UPDATE 2 – 6/18/2007: LaPointe is right about one thing. Fuel mileage is highly variable and dependent upon conditions. So it is accurate to say “gasoline changes. Everything changes,” and that extensive testing must be done to verify something. And really, it should be done in the laboratory. If not done in the lab, the testing must start with an extensive testing of baseline conditions. That means, for the average driver, they must record months of mileage results and conditions to start with. Otherwise, without a solid baseline, any quantitative comparison is fairly useless. I venture to guess that the vast majority of people who report on their tests — myself included — have not sufficiently established a set of accurate baseline data.
To add to that, Chevron
has had a very useful page about calculating mileage and what factors can affect your mileage and by how much. [Edit 2010-01-24: The Chevron page has been changed dramatically since I first linked to it, and is now much less useful.]
As an extra example, another episode of Mythbusters tested fuel mileage of a car at varying distances behind a semi.
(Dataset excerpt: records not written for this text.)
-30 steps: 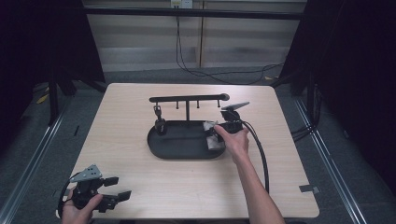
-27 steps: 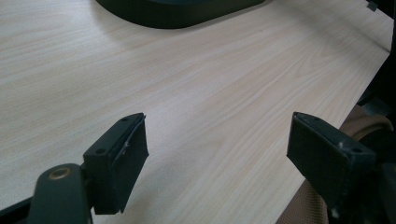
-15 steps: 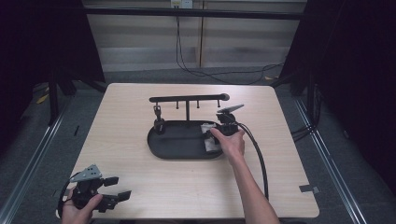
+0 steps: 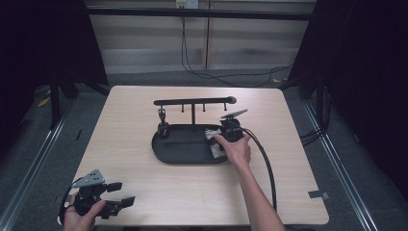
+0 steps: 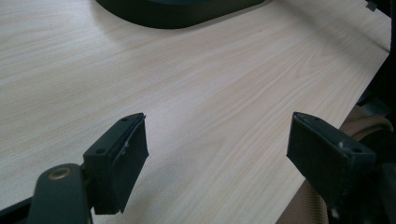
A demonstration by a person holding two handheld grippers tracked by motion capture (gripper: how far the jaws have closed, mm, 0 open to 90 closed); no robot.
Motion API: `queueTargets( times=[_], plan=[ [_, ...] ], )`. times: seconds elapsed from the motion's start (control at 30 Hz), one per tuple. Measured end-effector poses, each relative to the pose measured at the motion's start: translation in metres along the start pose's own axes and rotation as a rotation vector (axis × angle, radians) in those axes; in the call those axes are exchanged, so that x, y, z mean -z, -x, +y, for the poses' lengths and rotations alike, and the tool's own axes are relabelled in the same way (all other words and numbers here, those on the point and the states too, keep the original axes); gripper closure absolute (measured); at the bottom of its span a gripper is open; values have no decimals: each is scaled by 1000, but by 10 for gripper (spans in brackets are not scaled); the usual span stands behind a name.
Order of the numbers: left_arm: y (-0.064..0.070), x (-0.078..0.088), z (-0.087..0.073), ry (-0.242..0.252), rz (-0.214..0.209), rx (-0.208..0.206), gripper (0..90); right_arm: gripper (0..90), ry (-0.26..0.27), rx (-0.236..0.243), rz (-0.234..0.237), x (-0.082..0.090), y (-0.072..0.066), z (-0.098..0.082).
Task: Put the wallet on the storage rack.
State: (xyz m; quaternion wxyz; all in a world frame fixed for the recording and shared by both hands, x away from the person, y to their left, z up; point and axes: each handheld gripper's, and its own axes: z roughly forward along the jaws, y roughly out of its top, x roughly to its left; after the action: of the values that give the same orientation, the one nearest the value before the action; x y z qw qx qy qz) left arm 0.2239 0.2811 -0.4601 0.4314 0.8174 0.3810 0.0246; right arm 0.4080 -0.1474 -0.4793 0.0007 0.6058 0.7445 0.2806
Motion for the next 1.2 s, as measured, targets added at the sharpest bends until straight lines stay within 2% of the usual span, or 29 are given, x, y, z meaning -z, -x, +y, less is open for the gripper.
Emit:
queueTargets(
  times=[0.17, 0.37, 0.43, 0.47, 0.5, 0.7, 0.77, 0.9, 0.93, 1.0, 1.13, 1.2],
  plan=[
    [0, 0, 0, 3, 1, 5, 201, 275, 20, -7, 4, 2, -1, 1],
    [0, 0, 0, 4, 1, 0, 201, 204, 78, 26, 20, 13, -2, 0],
    [0, 0, 0, 5, -1, 3, 201, 191, 118, 38, 34, 18, 0, -2],
    [0, 0, 0, 5, -1, 3, 201, 191, 118, 38, 34, 18, 0, -2],
    [-1, 0, 0, 7, 0, 4, 202, 168, 156, 45, 42, 23, 2, -4],
    [-1, 0, 0, 10, 1, 9, 202, 145, 202, 78, 50, 37, 6, -9],
    [-1, 0, 0, 20, 3, 18, 201, 144, 238, 95, 56, 49, 7, -12],
    [-1, 0, 0, 28, 7, 20, 202, 142, 262, 102, 69, 58, 12, -18],
    [0, 0, 0, 32, 12, 20, 202, 142, 258, 99, 49, 63, 15, -22],
    [0, 0, 0, 38, 16, 30, 201, 142, 260, 102, 43, 67, 17, -24],
    [-1, 0, 0, 46, 17, 47, 202, 148, 287, 102, 56, 75, 20, -32],
    [-1, 0, 0, 49, 18, 47, 202, 152, 293, 108, 45, 78, 21, -37]
  ],
)
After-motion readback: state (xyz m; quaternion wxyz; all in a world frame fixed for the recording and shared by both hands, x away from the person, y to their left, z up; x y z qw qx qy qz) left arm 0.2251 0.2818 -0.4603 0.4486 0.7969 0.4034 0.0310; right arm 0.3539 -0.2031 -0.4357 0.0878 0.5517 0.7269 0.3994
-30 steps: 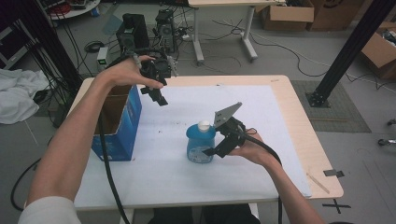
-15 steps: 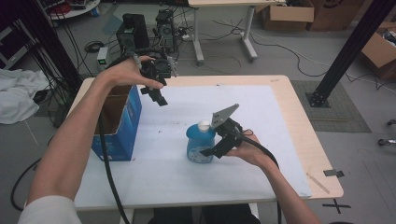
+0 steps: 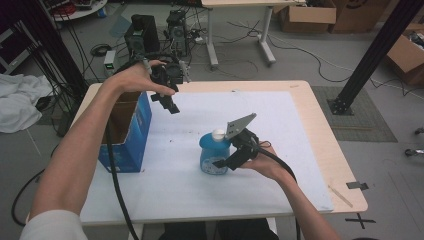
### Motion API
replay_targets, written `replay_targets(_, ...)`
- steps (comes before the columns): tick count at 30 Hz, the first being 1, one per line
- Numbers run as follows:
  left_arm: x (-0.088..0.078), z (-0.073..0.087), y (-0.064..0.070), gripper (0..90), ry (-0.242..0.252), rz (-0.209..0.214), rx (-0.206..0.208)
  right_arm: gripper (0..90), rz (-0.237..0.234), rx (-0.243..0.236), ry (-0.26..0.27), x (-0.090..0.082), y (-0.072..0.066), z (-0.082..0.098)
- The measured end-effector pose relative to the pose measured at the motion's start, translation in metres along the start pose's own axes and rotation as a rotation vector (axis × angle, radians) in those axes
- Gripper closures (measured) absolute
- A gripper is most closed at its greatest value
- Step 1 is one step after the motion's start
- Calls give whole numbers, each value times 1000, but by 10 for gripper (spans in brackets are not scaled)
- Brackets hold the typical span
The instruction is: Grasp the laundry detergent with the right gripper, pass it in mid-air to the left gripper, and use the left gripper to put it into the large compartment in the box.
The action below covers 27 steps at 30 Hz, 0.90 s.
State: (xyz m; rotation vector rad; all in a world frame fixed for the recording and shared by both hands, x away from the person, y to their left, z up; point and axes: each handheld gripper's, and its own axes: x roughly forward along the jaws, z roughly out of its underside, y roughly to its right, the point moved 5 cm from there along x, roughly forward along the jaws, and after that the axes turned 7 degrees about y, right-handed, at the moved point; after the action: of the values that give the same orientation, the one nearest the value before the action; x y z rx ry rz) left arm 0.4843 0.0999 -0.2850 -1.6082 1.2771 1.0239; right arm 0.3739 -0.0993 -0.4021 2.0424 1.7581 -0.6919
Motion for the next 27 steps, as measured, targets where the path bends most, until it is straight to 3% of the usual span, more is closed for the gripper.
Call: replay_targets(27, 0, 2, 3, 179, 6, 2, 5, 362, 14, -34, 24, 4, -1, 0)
The results varied from about 32 mpg up to 44 mpg. Same car, same driver, same gas, same day, the distance behind the truck had a huge impact on mileage.
Links of interest:
- Engineers at Kettering University were unable to find increased mileage due to acetone..
- Acetone probably can’t improve the surface tension of gasoline.
- Oil companies make most acetone.
UPDATE 3 – 6/18/2008: Just a few thoughts/comments from my end:
- The above link to a Chevron page still works, but the page has changed significantly, which is a shame.
- If you’re going to leave a comment, try to be smart about it. This means that at least a little bit of proofreading is a good idea. It also means that if you’re going to post your results from your own testing, describe things like how you established your baseline and what your baseline was and then go forward in describing the with-acetone results. Honestly, I’m getting a little tired of the dreadfully stupid comments being left these days. They are so bad that I can’t tell if they’re supposed to be serious or funny.